▶ _DESCRIPTION OF THE TASK_: Return the number of lines below with "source" in them, and nothing else.

▶ _ENTRIES SHOWN_:
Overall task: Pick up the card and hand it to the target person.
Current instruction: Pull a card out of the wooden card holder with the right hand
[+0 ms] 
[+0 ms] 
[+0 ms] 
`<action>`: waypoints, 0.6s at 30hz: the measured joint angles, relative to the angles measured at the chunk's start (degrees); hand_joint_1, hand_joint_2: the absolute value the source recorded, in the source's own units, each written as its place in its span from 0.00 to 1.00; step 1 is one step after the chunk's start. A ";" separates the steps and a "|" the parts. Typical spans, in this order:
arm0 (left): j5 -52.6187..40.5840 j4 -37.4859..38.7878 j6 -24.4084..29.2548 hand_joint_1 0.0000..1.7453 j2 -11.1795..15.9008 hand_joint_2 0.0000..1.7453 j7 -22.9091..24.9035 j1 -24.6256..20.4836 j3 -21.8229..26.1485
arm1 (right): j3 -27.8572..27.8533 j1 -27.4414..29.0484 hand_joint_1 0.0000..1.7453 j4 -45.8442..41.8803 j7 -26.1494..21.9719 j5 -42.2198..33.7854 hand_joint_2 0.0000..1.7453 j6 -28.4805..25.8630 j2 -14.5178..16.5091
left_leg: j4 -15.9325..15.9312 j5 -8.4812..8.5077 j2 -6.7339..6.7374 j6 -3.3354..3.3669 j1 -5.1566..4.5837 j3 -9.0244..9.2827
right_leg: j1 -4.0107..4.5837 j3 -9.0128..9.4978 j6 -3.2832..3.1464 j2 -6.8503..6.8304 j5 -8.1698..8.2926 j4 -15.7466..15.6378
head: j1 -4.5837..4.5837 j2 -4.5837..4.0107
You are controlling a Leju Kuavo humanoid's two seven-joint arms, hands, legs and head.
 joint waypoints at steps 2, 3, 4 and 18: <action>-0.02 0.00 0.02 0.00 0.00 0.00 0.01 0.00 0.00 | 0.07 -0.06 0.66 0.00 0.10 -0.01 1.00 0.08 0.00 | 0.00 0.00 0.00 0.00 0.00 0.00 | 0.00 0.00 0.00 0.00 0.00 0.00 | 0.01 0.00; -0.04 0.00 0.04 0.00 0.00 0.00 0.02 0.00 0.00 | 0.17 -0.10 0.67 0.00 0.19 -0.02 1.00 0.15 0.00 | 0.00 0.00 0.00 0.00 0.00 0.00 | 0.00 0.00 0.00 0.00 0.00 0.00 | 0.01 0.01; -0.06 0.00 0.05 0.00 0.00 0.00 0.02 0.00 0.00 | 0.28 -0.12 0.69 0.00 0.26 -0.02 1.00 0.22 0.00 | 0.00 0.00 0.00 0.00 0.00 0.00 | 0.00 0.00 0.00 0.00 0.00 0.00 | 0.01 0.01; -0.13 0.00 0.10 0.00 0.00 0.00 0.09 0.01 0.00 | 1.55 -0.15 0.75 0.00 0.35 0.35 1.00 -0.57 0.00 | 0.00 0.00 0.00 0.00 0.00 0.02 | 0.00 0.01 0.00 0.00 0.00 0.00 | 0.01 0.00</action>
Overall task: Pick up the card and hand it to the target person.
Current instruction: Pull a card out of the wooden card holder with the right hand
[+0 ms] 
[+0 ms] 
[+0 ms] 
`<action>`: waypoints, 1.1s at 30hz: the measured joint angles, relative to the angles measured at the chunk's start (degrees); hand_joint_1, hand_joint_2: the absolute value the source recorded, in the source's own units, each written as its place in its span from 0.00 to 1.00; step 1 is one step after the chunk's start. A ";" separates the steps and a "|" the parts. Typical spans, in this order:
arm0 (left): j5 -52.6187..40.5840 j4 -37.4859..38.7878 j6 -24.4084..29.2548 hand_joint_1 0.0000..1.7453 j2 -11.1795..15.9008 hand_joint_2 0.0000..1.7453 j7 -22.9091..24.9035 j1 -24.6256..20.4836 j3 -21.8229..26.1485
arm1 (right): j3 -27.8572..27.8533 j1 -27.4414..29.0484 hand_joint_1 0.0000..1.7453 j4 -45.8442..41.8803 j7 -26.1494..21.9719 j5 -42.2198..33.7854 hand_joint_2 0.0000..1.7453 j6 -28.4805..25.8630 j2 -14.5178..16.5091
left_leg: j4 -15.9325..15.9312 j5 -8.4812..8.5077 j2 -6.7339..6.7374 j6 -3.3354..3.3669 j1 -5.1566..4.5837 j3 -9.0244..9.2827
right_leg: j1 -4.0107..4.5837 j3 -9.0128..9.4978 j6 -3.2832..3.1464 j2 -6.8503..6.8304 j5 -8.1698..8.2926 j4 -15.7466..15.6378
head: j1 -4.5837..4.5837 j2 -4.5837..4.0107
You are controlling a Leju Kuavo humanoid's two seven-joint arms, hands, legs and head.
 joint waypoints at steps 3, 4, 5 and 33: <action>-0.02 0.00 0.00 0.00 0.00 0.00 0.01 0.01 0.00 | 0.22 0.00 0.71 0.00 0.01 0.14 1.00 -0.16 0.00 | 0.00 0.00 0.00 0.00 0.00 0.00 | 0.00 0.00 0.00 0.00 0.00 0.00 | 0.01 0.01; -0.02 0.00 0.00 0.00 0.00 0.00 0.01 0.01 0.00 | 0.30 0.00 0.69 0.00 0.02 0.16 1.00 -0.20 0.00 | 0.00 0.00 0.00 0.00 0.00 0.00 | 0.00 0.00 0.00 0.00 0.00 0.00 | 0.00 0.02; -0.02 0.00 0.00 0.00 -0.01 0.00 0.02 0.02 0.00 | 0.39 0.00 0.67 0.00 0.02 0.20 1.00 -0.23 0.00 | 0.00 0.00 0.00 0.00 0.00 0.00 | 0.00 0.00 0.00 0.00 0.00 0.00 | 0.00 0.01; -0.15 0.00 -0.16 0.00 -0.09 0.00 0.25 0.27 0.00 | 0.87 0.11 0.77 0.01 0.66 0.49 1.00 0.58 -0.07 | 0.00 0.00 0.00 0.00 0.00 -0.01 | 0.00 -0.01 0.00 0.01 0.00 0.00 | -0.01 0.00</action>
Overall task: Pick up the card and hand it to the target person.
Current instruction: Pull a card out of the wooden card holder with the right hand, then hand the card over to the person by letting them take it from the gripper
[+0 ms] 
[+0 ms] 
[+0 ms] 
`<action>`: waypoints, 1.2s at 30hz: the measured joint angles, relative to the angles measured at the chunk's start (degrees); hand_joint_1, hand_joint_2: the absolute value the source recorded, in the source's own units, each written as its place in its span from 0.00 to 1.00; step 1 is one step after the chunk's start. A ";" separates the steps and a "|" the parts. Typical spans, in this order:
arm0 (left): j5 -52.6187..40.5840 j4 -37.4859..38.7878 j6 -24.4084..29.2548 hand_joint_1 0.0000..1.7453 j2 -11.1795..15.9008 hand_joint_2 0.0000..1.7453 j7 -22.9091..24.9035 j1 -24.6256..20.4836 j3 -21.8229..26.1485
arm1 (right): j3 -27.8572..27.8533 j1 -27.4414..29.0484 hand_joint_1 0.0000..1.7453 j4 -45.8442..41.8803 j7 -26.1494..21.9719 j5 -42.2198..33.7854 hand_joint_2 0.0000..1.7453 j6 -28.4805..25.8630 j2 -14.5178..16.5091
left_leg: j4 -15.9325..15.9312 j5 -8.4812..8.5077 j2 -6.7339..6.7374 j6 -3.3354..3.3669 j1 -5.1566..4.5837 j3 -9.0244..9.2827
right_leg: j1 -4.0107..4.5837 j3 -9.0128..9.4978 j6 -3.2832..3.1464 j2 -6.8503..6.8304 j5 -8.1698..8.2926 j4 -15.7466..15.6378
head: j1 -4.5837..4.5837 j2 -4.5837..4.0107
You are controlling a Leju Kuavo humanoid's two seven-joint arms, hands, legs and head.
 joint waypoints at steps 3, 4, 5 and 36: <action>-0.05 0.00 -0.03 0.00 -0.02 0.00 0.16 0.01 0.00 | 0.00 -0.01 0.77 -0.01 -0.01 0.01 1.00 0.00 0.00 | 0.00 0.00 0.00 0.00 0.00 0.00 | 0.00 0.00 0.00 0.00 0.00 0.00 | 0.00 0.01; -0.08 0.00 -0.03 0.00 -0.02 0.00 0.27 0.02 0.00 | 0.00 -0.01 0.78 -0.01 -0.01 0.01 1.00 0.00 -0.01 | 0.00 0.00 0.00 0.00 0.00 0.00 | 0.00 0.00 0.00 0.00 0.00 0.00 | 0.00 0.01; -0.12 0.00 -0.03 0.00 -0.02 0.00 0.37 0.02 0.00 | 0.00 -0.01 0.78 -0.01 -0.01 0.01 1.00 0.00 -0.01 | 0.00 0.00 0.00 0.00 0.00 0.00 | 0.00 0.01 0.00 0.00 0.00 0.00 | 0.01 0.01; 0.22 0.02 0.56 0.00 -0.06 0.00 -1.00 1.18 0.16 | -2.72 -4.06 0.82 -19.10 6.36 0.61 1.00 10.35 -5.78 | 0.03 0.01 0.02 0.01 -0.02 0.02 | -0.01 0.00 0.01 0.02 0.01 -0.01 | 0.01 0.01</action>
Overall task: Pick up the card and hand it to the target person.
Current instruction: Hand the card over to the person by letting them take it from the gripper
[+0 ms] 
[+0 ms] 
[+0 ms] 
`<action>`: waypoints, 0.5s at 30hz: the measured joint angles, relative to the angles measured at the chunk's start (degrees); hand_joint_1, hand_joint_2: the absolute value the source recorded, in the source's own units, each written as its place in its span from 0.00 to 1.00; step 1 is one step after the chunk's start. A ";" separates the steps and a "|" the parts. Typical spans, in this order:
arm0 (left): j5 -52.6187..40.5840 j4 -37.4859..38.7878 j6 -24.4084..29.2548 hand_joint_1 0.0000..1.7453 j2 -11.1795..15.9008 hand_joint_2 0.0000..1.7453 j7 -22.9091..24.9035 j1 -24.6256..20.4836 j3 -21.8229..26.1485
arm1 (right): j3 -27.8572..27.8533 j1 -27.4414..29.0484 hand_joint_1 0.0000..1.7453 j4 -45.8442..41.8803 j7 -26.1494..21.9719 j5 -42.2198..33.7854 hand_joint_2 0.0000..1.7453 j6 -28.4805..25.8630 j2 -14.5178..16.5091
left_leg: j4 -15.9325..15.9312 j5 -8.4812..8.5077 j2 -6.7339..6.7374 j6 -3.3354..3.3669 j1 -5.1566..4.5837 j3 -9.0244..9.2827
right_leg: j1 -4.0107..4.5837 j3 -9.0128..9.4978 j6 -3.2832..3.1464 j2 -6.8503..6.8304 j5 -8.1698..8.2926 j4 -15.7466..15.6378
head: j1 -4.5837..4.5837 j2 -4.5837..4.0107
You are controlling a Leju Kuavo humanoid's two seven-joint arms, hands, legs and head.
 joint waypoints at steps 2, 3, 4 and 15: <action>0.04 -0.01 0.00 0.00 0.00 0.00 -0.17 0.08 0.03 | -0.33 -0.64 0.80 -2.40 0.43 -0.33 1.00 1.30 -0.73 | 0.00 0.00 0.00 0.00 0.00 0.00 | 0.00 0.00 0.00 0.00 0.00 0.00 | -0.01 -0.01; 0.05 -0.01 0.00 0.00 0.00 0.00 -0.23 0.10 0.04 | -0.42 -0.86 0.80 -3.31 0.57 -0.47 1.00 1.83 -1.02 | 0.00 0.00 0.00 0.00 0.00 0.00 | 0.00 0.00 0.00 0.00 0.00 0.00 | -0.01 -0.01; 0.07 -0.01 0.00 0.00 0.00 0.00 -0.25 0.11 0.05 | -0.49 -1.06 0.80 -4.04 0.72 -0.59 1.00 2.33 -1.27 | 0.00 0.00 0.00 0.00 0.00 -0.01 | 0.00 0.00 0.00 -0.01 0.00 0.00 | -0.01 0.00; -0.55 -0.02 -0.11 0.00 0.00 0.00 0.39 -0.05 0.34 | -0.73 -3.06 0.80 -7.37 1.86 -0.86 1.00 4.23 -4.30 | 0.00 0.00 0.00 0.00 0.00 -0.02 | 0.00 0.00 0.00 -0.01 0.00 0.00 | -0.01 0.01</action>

▶ _REPLY_: 4